Input section start

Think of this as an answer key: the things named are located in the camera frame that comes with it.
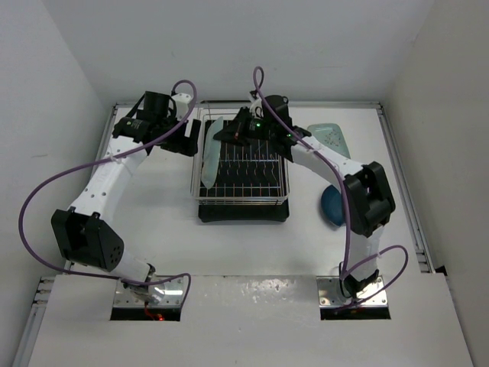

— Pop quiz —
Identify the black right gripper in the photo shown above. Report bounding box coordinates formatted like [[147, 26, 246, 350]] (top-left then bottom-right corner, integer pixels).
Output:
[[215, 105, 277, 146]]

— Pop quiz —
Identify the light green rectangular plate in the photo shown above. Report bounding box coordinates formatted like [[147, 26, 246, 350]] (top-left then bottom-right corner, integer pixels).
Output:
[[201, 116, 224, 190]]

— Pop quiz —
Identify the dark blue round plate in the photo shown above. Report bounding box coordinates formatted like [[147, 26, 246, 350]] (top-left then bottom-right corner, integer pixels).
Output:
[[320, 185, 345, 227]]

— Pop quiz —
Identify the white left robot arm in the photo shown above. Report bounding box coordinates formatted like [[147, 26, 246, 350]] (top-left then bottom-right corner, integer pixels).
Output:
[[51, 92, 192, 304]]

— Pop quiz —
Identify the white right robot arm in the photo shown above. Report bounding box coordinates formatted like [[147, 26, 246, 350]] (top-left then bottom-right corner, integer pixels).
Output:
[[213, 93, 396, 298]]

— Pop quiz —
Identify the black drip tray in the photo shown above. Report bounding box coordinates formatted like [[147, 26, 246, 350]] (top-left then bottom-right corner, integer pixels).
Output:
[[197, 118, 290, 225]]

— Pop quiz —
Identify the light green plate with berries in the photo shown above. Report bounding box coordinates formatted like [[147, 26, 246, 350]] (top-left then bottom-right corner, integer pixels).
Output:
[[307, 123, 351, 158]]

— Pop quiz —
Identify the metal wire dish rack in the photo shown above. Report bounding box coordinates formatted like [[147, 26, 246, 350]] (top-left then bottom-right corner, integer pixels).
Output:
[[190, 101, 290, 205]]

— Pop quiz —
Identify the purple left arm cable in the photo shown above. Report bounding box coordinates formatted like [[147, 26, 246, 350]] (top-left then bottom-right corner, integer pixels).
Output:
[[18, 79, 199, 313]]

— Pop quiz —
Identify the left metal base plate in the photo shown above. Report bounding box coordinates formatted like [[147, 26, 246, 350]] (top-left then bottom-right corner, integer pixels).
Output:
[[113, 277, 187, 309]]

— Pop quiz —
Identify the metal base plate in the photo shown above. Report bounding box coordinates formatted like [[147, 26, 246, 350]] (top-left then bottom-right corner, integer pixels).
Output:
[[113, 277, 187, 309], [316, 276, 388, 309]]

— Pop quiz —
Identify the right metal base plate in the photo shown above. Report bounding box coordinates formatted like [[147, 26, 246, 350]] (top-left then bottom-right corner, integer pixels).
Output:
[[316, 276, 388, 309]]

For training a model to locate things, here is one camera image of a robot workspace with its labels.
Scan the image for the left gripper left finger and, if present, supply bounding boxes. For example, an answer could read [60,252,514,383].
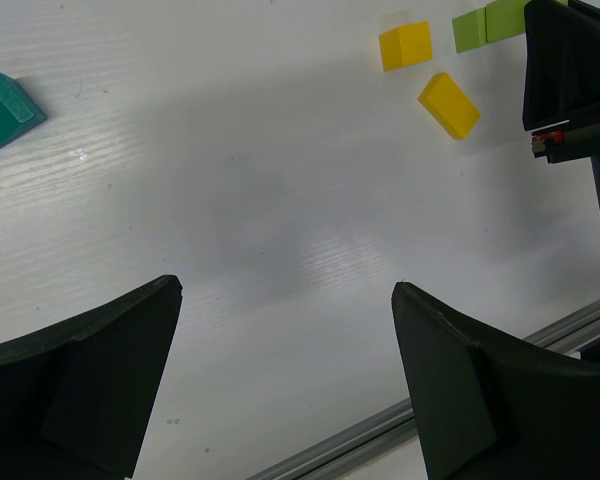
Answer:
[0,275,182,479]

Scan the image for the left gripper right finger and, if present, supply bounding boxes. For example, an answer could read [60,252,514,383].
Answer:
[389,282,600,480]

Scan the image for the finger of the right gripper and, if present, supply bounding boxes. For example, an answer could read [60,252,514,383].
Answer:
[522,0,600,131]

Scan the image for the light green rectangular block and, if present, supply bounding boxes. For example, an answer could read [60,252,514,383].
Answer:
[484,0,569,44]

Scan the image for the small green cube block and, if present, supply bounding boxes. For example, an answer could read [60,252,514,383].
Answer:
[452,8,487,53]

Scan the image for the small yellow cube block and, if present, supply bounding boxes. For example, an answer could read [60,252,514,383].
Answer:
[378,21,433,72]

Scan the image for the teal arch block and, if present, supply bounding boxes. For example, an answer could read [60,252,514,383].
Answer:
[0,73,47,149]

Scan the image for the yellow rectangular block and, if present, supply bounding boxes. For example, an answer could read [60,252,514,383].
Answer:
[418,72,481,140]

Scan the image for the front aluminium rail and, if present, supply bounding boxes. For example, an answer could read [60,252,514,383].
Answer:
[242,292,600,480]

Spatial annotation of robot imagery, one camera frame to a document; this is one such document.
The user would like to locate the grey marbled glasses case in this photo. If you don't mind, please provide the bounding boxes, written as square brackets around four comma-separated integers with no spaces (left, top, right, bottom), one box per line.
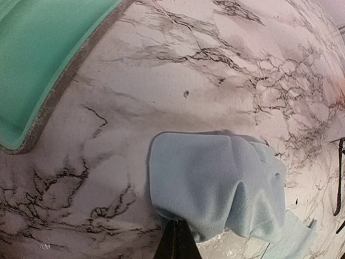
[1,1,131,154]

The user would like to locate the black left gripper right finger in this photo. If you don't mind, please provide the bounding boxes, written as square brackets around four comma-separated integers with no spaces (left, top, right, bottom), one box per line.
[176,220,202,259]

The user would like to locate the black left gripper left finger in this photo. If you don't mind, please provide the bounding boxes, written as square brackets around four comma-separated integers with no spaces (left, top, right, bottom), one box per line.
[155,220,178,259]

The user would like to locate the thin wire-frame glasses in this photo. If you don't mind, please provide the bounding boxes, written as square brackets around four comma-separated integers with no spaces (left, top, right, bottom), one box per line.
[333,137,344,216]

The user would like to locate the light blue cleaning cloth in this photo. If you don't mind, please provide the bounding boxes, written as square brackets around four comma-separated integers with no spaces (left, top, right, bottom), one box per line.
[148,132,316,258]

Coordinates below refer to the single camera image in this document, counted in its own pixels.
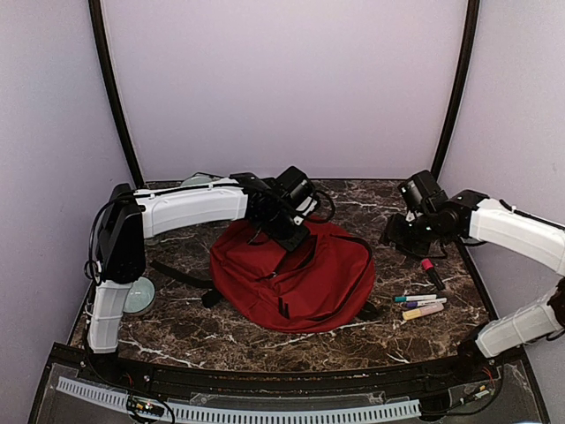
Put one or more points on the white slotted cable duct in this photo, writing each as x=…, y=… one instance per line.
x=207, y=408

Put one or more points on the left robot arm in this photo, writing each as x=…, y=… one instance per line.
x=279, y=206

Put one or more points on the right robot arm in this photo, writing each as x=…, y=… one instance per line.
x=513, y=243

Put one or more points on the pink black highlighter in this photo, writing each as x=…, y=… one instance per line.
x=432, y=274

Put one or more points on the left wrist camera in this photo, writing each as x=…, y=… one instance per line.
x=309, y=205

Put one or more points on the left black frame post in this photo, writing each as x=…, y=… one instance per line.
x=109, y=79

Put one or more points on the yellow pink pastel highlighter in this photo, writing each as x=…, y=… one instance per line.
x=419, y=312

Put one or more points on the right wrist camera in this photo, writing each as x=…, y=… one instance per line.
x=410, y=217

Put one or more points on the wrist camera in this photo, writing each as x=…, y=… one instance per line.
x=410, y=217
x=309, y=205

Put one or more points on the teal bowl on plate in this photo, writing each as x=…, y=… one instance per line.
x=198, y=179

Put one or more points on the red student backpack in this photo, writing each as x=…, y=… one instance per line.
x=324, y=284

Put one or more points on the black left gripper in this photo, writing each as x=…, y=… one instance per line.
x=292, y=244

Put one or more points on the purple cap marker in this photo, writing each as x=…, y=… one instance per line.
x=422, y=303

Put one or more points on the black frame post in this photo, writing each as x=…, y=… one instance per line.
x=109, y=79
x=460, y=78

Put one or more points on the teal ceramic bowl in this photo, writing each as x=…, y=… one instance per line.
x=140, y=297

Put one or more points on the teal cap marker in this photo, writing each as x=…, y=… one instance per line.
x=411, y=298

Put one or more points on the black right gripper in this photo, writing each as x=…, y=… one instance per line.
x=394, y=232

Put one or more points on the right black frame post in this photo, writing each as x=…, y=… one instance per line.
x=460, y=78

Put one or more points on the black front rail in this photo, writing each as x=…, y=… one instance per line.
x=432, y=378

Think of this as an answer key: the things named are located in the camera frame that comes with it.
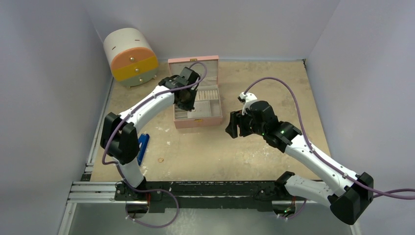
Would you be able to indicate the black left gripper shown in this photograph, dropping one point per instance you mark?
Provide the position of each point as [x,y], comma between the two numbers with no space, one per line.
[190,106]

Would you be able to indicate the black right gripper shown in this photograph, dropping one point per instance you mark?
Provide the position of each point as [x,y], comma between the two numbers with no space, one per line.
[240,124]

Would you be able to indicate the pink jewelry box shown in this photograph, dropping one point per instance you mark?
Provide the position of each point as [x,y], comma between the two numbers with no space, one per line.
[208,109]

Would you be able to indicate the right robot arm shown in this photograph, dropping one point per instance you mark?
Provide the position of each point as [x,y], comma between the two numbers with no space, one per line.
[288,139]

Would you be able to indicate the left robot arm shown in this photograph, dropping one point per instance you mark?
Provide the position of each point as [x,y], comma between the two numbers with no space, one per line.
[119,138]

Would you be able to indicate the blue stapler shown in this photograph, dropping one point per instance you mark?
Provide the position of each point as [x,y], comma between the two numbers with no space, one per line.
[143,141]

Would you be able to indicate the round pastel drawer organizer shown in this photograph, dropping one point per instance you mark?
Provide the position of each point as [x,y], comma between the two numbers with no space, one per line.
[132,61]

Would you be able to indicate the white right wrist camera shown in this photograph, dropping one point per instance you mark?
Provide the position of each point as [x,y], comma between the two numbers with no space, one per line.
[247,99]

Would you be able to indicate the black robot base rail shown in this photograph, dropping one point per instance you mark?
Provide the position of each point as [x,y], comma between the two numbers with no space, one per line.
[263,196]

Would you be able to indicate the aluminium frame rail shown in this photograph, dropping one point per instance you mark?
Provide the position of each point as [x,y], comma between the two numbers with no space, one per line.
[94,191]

Input section end

**Task description**:
For an answer, give a copy of every line in the listing that holds the word "green".

**Solution to this problem**:
Identify the light green rectangular plate in the photo shown above. Report bounding box coordinates formatted like [[147, 26, 246, 350]] (top-left then bottom-right corner, integer pixels).
Identify the light green plate with berries in the photo shown above. Report bounding box coordinates formatted like [[147, 26, 246, 350]] (top-left then bottom-right corner, integer pixels).
Scan the image for the light green rectangular block and, if present, supply bounding boxes. For example, an answer could read [60,252,514,383].
Scan the image for the small green cube block and, if present, supply bounding boxes. For example, an answer could read [60,252,514,383].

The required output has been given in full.